Bustin celebrates eight decades of operation
Sep 1, 2008 12:00 PM
Bustin Industrial Products is celebrating its 80th anniversary of supplying safety access equipment. Founded in 1928 by Polish immigrant Leopold Bustin in Bronx, New York, to address slips and falls within unsafe workplaces, the company has grown to be a leader in truck and trailer safety access solutions.
It now supplies a very broad range of products. These include various models and sizes of fixed and pullout steps, platforms, and ramp landings; safety ramps; deckplates; grab handles; and storage boxes.
Several things differentiate Bustin from competitors, company president Michael Williams said. One is that welders are certified to American Welding Society standards, and all products are manufactured in the USA.
Bustin also operates under strict quality controls, adhering to ANSI (American National Standards Institute) and OSHA standards where applicable for engineered safety in every step of its design process.
“Recognizing that workplace safety was not what it should be, Leo began looking at friction as it related to walk surfaces in the workplace, and slip, fall, and trip injuries,” said Williams. “He started out developing gratings and then got involved in the trucking industry, coming up with gratings and bumpers, then steps, ladders, and platforms.
“Leo designed and developed more than 20 patents to address a lack of slip resistance.”
One of Bustin's first clients was Mack Trucks, which continues to use many of the company's high friction designs today.
Interestingly, Bustin's beginning in 1928 in the Bronx coincided with a moment in baseball history when Babe Ruth's Bustin' Babes team announced a barnstorming tour with Lou Gehrig's Larrupin' Lou's team. The tour was meant to provide a professional baseball game experience to people of small communities that may not have been able to afford a seat at a major league baseball stadium.

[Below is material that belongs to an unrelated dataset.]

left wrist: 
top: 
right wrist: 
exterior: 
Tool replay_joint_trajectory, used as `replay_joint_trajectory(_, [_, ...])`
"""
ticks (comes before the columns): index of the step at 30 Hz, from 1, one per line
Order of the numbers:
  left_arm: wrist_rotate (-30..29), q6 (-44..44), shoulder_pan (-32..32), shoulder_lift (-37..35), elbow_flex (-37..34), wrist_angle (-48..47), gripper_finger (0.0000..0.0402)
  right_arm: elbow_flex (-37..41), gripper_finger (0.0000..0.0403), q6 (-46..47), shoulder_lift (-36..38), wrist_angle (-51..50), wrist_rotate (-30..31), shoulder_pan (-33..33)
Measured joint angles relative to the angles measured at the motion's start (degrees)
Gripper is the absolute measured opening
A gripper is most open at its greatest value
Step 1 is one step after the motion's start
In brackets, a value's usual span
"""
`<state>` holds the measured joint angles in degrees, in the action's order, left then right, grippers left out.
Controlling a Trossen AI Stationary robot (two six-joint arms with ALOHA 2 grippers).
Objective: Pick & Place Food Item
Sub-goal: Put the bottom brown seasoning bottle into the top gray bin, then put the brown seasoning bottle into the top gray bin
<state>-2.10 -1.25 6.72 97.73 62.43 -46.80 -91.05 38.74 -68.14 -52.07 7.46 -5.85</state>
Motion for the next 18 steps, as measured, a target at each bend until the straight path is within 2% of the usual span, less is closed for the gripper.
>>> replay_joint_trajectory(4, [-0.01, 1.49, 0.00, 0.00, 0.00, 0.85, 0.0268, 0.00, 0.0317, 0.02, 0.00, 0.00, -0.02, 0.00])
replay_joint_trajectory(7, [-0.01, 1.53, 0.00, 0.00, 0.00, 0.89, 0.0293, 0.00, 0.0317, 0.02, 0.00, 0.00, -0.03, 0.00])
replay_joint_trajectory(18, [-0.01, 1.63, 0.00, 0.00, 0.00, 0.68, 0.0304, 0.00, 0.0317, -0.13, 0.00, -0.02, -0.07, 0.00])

Leo Bustin died in 1985, but the company continued on, promoting industrial safety and ergonomics, and expanding product offerings.
In early 2005, Williams, then president of cargo control manufacturer M W Supply, bought Bustin and combined the two companies. The result, he said, “is that Bustin has emerged as a market leader in the manufacture of innovative, cost-effective, personnel safety products.
“We remain committed to improve continually our products and services that meet the expectations and quality requirements of our customers,” said Williams. “With the passion for safety that started with Leo Bustin in 1928, we plan to be around for many more years.”